What instruction tuning is and why it differs from base pre-training
Why this matters
You need to understand this distinction to know which dataset format to prepare, which loss function to monitor, and why your base model performs poorly on tasks until tuned: it wasn't trained to take instructions, only predict text.
Explanation
What it is: Instruction tuning is a supervised fine-tuning approach where you show a pre-trained language model examples of (instruction, expected response) pairs and train it to predict the correct response given an instruction. The model learns to be a task executor, not just a text predictor.

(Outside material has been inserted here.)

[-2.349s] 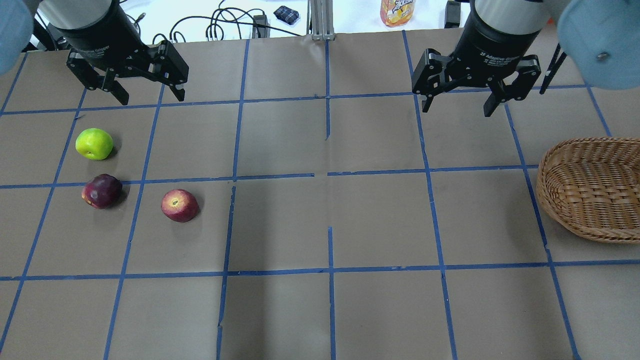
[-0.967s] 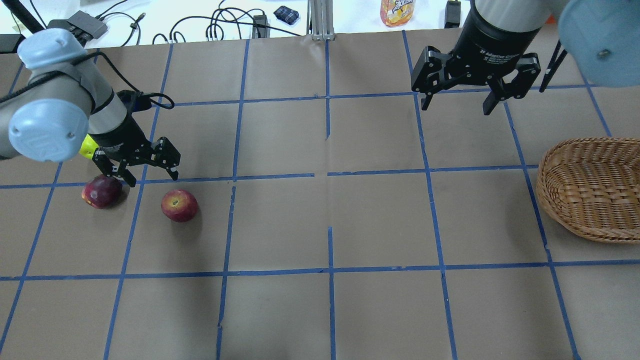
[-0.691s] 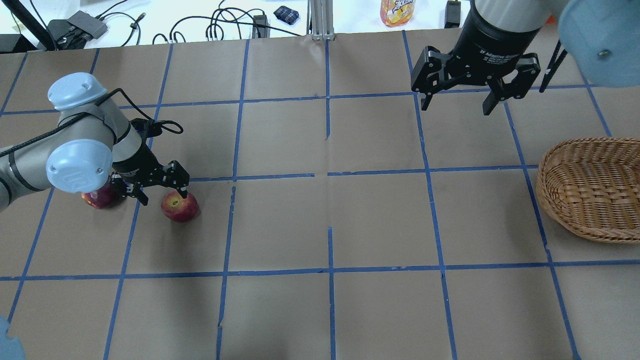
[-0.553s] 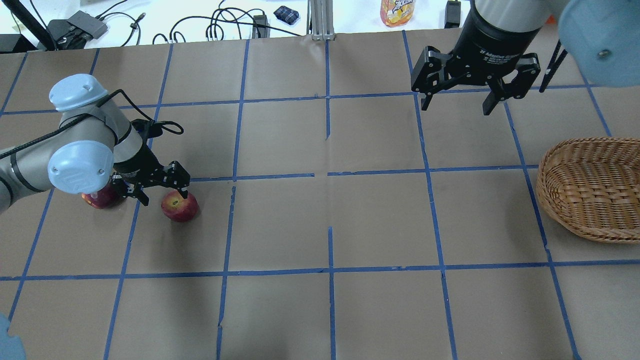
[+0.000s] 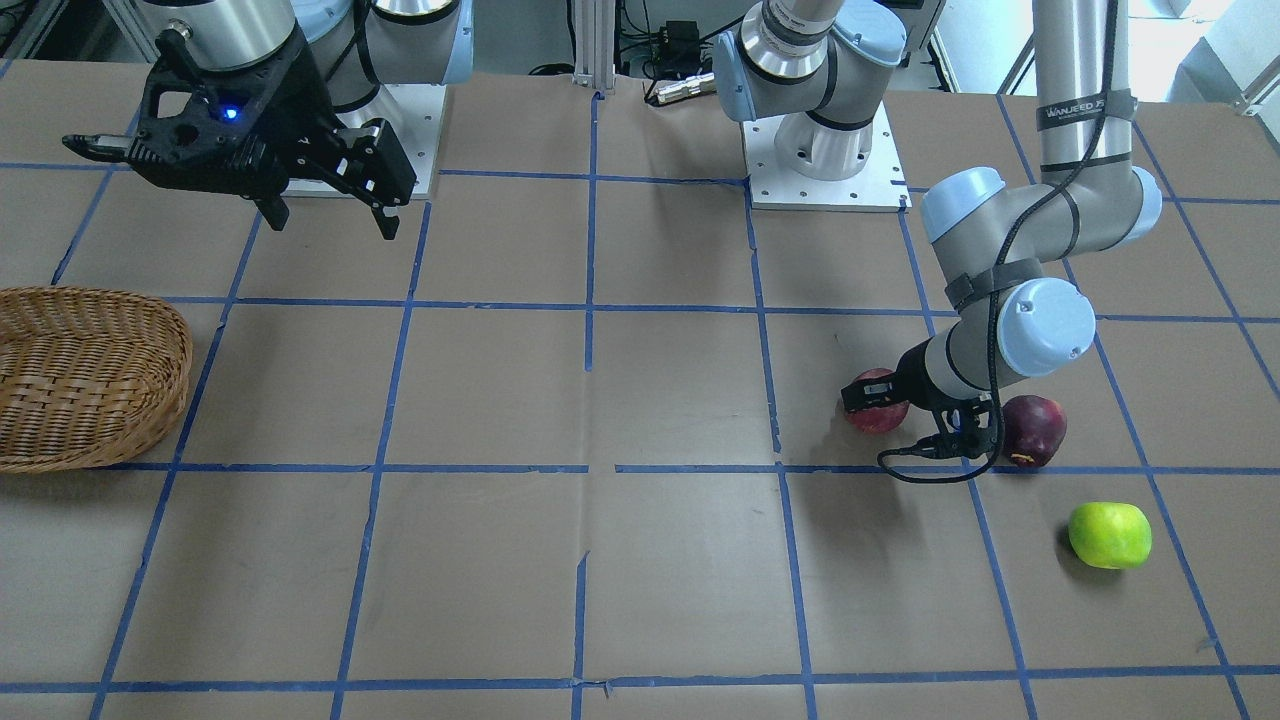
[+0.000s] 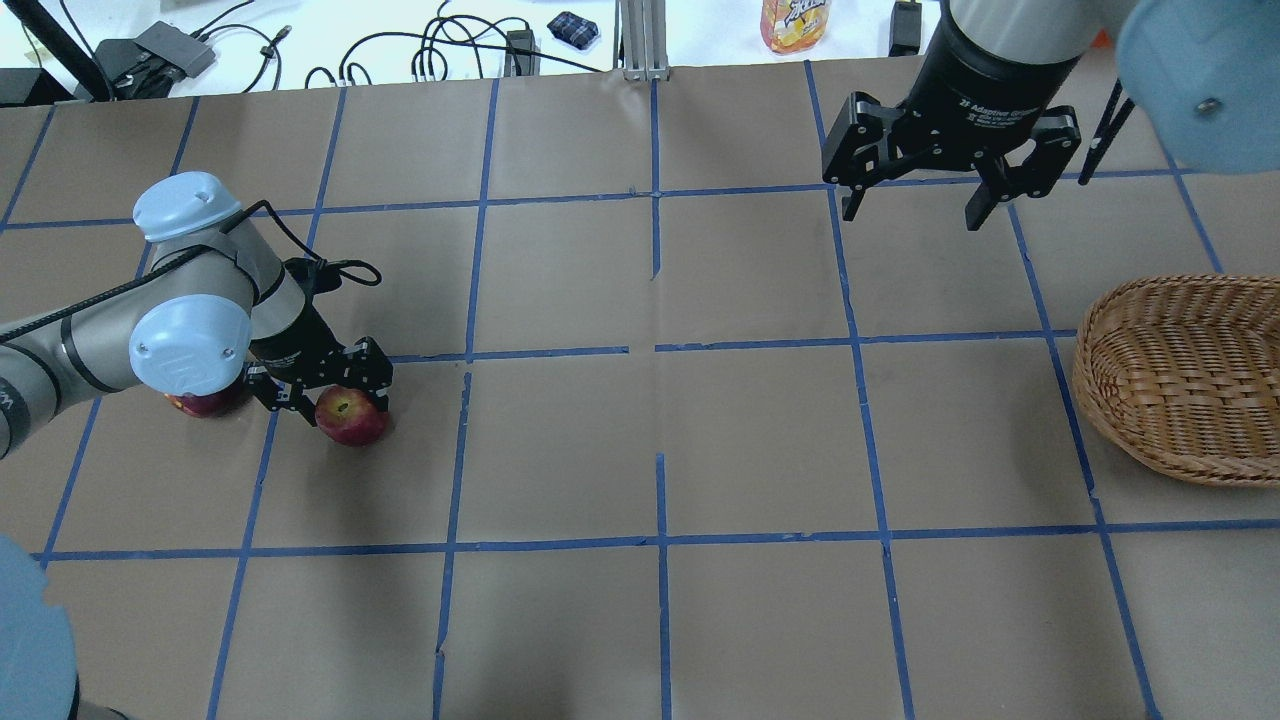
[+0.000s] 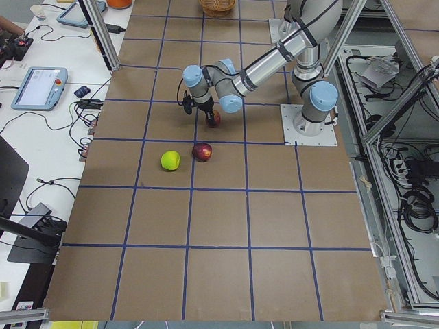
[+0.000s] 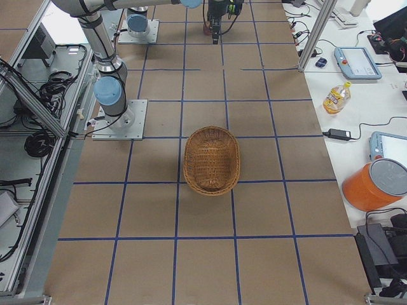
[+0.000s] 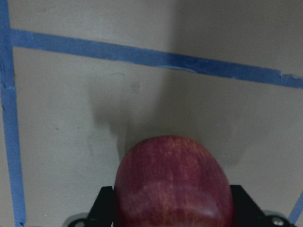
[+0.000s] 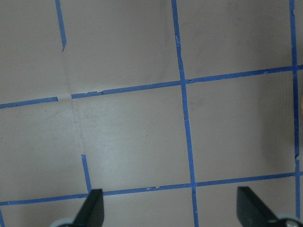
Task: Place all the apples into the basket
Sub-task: 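Close the left gripper around the lighter red apple, then carry the red apple to the table center and open the left gripper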
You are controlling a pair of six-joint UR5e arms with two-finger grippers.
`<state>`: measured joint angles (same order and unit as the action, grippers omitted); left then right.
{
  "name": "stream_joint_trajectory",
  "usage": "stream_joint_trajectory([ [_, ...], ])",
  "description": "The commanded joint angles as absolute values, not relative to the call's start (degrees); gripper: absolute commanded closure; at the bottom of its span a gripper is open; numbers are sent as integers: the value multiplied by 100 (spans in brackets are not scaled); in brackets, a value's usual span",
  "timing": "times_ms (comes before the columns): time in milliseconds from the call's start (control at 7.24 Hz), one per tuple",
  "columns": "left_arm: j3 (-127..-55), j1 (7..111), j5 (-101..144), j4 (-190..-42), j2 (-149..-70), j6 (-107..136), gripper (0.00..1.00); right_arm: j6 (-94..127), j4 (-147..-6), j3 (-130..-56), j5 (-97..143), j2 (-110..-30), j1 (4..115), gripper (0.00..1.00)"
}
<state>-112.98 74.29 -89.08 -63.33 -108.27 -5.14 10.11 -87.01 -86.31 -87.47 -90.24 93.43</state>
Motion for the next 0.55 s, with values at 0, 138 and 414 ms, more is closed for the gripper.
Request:
stream_joint_trajectory([
  [0, -10997, 7810, -8668, -6372, -10627, 362, 100, 1002, -8701, -8631, -8745, -9026, 9343, 0],
  [138, -10865, 8797, -8666, -6311, -10687, 1196, 100, 1011, -8701, -8631, -8754, -9026, 9343, 0],
  [414, -10557, 10067, -7594, -5628, -11072, 2796, 100, 1002, -8701, -8631, -8745, -9026, 9343, 0],
])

How it works mechanically: During pre-training, the model learns P(next_token | previous_tokens): pure autoregressive prediction. During instruction tuning, you feed formatted examples like "Classify: Is this sentiment positive? Text: Great product! Answer: positive" and train the model to minimize loss only on the answer portion, not the instruction. The model learns that when it sees certain instruction patterns, it should produce specific output patterns. This is still causal language modeling, but the data and training target are different.
When to use it: Use instruction tuning when you have a pre-trained model and want it to follow user directions reliably. This is the standard path for creating usable assistants from base models like Llama or Mistral.
Analogy
Pre-training is like reading billions of books to learn language patterns. Instruction tuning is like a mentor giving your student thousands of worked examples saying 'when someone asks you to do X, here's how you should respond': the student already knows the language, now they learn the expected behavior.
Code
import json
from datasets import Dataset
from transformers import AutoTokenizer, AutoModelForCausalLM
from trl import SFTTrainer, SFTConfig
from peft import LoraConfig
# Step 1: Create instruction tuning data (input-output pairs)
instruction_data = [
{
"instruction": "Classify the sentiment of this review.",
"input": "The product broke after one week. Total waste of money.",
"output": "Negative"
},
{
"instruction": "Classify the sentiment of this review.",
"input": "Arrived on time, works perfectly, great value!",
"output": "Positive"
},
{
"instruction": "Summarize this text in one sentence.",
"input": "Machine learning models require large amounts of labeled data. The quality of this data directly impacts model performance. Preprocessing and validation are critical steps.",
"output": "Data quality and preprocessing are essential for machine learning model performance."
},
{
"instruction": "Translate to French.",
"input": "Hello, how are you?",
"output": "Bonjour, comment allez-vous?"
}
]
# Step 2: Format data for instruction tuning (instruction + input → output)
def format_instruction_example(example):
if example["input"]:
return f"Instruction: {example['instruction']}\nInput: {example['input']}\nOutput: {example['output']}"
else:
return f"Instruction: {example['instruction']}\nOutput: {example['output']}"
formatted_data = [
{"text": format_instruction_example(ex)}
for ex in instruction_data
]
print("Example formatted instruction:")
print(formatted_data[0]["text"])
print("\n" + "="*60 + "\n")
# Step 3: Compare pre-training vs instruction tuning loss targets
print("PRE-TRAINING LOSS TARGET:")
print("Given: 'The quick brown fox jumps'")
print("Predict: 'over' (next token)")
print("Loss computed on: predicting the next word unconditionally\n")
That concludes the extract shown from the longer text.